[comp.lang.c] Multiplying two shorts...

dan@srs.UUCP (Dan Kegel) (08/11/88)

Sun's compilers seem to let you multiply two short integers and get all 
32 product bits, if you code like this:
    register short x, y;
    register long z;

    z = x * y;

If the compiler is nice, it emits the correct (16x16=32) multiply instruction.
If it isn't nice, it emits the slower (32x32=64) instruction and throws
away the top 32 bits.

Do most modern compilers perform this optimization?
It would be nice to be able to depend on it.
-- 
  Dan Kegel   "We had to get it passed before the columnists attacked!"
  srs!dan@cs.rochester.edu  rochester!srs!dan dan%srs.uucp@harvard.harvard.edu

ark@alice.UUCP (08/11/88)

In article <948@srs.UUCP>, dan@srs.UUCP writes:

> Sun's compilers seem to let you multiply two short integers and get all 
> 32 product bits, if you code like this:
>     register short x, y;
>     register long z;

>     z = x * y;

> If the compiler is nice, it emits the correct (16x16=32) multiply instruction.
> If it isn't nice, it emits the slower (32x32=64) instruction and throws
> away the top 32 bits.

> Do most modern compilers perform this optimization?
> It would be nice to be able to depend on it.
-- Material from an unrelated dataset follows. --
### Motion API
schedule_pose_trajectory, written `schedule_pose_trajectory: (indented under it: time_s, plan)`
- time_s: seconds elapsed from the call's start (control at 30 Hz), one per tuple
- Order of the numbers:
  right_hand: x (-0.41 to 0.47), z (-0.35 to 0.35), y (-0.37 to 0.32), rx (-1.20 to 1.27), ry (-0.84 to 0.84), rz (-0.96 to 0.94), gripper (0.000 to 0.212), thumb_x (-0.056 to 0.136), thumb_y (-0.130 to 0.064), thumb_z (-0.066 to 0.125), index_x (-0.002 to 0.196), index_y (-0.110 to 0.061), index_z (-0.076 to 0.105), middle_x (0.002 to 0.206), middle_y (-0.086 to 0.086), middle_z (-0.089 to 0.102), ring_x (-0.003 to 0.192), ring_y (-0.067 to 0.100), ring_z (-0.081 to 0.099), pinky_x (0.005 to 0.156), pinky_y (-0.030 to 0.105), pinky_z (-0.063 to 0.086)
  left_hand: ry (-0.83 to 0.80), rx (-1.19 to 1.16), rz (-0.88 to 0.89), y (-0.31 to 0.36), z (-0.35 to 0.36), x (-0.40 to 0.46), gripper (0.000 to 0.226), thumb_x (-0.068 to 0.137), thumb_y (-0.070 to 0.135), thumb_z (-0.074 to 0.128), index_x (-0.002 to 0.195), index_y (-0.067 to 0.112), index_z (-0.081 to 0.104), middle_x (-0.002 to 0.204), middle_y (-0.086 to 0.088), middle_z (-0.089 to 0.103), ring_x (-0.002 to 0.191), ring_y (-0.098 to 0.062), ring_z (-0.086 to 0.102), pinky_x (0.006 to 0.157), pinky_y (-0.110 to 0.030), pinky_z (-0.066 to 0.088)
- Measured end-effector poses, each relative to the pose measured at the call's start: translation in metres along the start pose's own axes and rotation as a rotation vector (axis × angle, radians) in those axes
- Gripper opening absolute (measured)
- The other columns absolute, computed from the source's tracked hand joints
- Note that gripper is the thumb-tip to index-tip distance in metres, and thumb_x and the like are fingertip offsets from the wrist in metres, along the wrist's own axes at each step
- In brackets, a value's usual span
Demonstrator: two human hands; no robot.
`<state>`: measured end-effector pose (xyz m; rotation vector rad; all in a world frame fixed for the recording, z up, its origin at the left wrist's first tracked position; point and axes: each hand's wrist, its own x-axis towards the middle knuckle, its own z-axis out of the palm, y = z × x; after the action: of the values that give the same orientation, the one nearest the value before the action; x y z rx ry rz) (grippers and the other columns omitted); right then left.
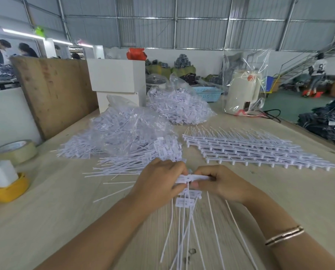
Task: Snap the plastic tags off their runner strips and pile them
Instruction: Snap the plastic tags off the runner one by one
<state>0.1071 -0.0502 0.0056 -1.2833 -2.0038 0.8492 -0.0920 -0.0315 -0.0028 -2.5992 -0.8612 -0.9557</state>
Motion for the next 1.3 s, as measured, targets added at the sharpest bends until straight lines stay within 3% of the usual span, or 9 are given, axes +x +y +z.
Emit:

The effect of the statment above is undefined.

To get the right answer, you should write

	z = (long) x * (long) y;

Actually, it is enough to cast only one of x and y, so you
can say

	z = (long) x * y;

but that may be a little confusing.  If your compiler is clever,
it will realize that it can use the multiply instruction that
takes short operands into a long result.  If it's not clever,
you'll still get the right answer.

Wouldn't you rather risk having your program get the right answer
slowly rather than risk getting the wrong answer outright?

cik@l.cc.purdue.edu (Herman Rubin) (08/11/88)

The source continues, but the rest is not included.